My husband rocks.....proof postive I married the right man? He has been supportive during this WLS journey of mine, and today he made me smile... BIG! We were walking out of Wal-Mart, and he turned and said "You know I didn't recognize you earlier. I know you've lost weight, but I saw you standing down an aisle and couldn't see your face and didn't know it was you until you turned around. Then, I thought ...Dang my wife is gettin' small!". I love this man!!!!
Argh....it's raining....again. It seems like it's been raining forever. I'm ready for some SUN.
I've been mall walking since last Thursday. I must say it's embarrassing to have people much older than me pass me by like I'm standing still. I'm still having a lot of belly pain (apparently because things are growing back together...nerves, muscles.....I'm healing). I also have a large amount of swelling on the left side of my belly. I can look down and I'm quite lopsided right now. Just lovely. LOL I'm having issues with anything around my waist, so it's a good thing that my jogging pants are big on me. They are a 3X and if I didn't have a bum they'd fall off. WOO HOO
I will say I'm actually having a problem eating 3 meals a day like I'm suppose to. There are times that I can't even get the 2 oz down. Amazing. I don't think about food 24/7. I have to remind myself to eat. I'm wondering if Dr. Shina didn't do a little brain surgery during my bypass. I'm going to have to ask him the next time I see him. :)
Anyway ....here's hoping everyone has a great day. Shout out to my friend Sarah who looked super when she came to visit me in the hospital. Half hopped up on the morphine pump I remember thinking...Dang she's got some tiny pants on... LOL
Pills...I've never had issues taking pills. Now I do. I have chewable vitamins, petite calcium citrate...no problems with these ...then there's the iron tablets that don't look big but gag me. I am so not use to this. I hope it doesn't last!

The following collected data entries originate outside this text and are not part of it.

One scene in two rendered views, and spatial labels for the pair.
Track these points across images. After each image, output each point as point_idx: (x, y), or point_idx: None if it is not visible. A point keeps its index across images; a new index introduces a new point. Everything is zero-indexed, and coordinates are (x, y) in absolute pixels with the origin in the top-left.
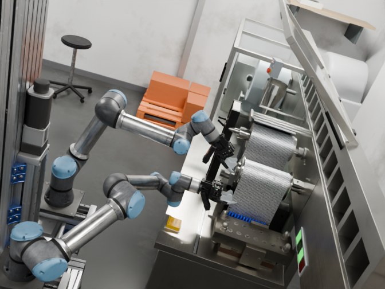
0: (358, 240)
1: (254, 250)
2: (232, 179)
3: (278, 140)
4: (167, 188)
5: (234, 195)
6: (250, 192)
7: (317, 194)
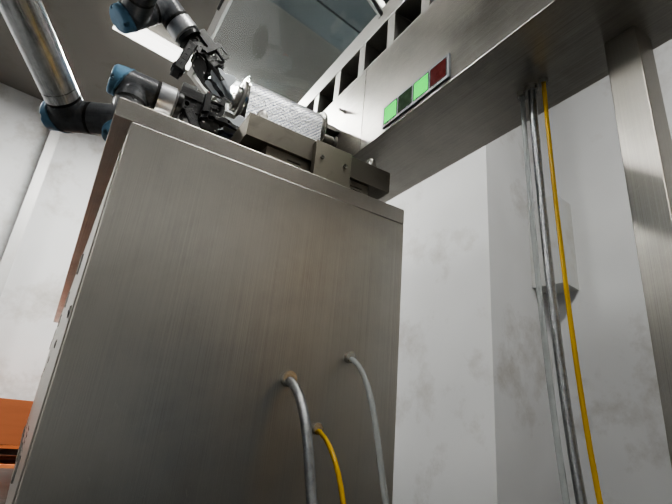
0: None
1: (333, 147)
2: None
3: None
4: (101, 103)
5: None
6: (270, 120)
7: (380, 69)
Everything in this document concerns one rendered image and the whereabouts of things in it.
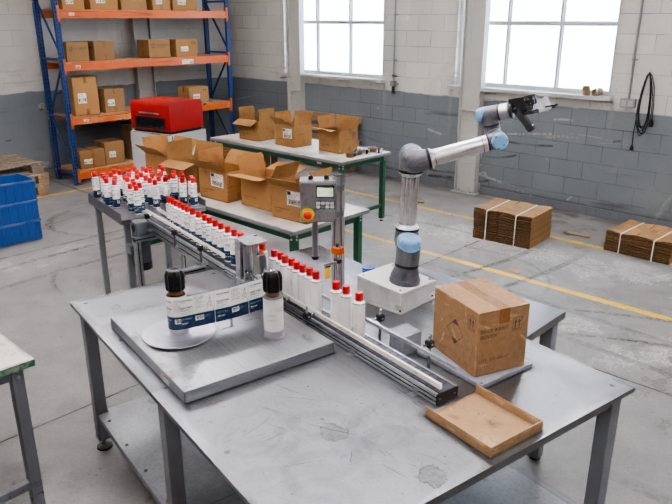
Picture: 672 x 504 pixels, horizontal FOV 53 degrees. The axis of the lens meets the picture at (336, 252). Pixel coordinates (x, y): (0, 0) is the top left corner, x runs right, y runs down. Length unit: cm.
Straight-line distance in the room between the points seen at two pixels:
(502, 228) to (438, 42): 309
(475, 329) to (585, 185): 579
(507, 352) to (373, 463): 79
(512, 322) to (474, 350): 18
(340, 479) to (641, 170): 635
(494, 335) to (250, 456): 102
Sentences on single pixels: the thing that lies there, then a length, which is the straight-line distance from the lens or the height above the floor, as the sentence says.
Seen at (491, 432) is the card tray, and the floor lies 83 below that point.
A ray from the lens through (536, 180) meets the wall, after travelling 851.
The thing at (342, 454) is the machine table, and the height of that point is 83.
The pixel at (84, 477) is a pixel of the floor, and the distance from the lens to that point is 373.
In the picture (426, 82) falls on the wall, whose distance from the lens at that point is 922.
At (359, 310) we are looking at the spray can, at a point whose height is 101.
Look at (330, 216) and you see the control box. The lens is 301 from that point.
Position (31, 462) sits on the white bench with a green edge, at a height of 30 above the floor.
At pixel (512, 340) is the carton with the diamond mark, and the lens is 271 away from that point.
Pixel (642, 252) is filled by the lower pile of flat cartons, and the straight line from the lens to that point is 697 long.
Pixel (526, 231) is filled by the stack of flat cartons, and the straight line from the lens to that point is 686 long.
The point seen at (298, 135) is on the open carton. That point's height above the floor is 91.
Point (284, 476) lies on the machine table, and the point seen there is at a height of 83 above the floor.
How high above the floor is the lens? 215
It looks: 19 degrees down
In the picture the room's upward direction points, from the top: straight up
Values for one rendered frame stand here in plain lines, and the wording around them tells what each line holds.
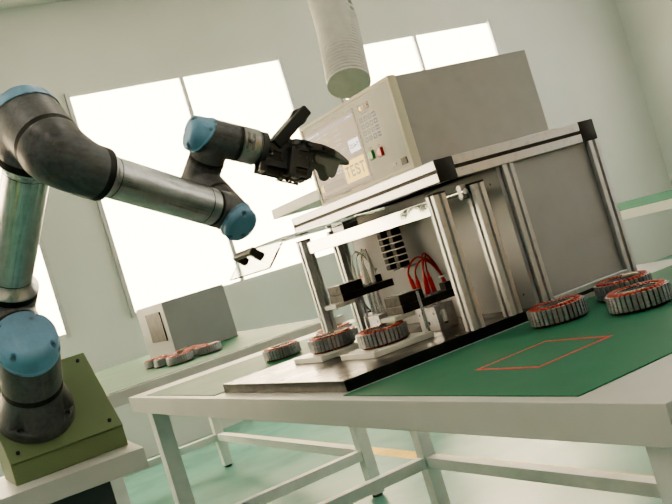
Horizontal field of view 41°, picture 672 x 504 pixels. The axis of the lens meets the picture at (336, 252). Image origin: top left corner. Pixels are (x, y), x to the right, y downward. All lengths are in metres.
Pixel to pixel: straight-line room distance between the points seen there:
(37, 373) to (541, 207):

I have to say things are getting easier every day. I'm finally sleeping in my bed (I've been confined to my recliner), although I still have to prop myself up. I have an issue with pain near my belly button, and the doctor said this was normal and might get worse before it gets better. I'll be glad for the day I can sleep on my side again. I hate sleeping on my back.
I went mall walking last night. It took me awhile, and my husband was very patient with me. They told me to start out slowly (like I can do it any other way). I was exhaused after one trek around the mall. Again, I know this will get easier - I just want to start off on the right foot and do this correctly. I didn't have my innards changed to do this the wrong way. :)
I called the nutritionist this morning, and she made me feel so much better about what I'm doing. She said my protein intake sounds right on track, and that contrary to what some people said the protein in my drink doesn't break down in 2 hours. Phew. However, she did say I would be doing better with calcium citrate as opposed to the Tums (calcium carbonate). So, I'm making a run to the store later today to rectify that. I've also been advised to add some Benefiber to my shake, as I'm having some "potty issues".
I'm planning on calling a therapist as well. For so long food was my crutch, and now that's gone. I don't want to develop another dependency, as I know that I have an addictive personality. I think, thus far, that emotionally this has been harder for me than physically. However, I remind myself - you are now off insulin and only taking one pill a day for diabetes. The doctor said soon that would be gone. Your health is already improving. :)
I've been overweight the majority of my life. I've always been the fat girl with a sense of humor. Of course, deep down I was the depressed girl just trying to cope with day to day life. Food has almost always been my favorite companion - it was there for me whether I was happy, sad, bored, anxious....you name the state and I let food join in to help me ride the wave.
Recently my life took a drastic turn when I was diagnosed with diabetes. I've been struggling with the need to change my life, since that day in April. I know that if I don't do something now, I'm only going to continue to go downhill. I've come to the conclusion that I need help, and the road I have chosen has brought me here.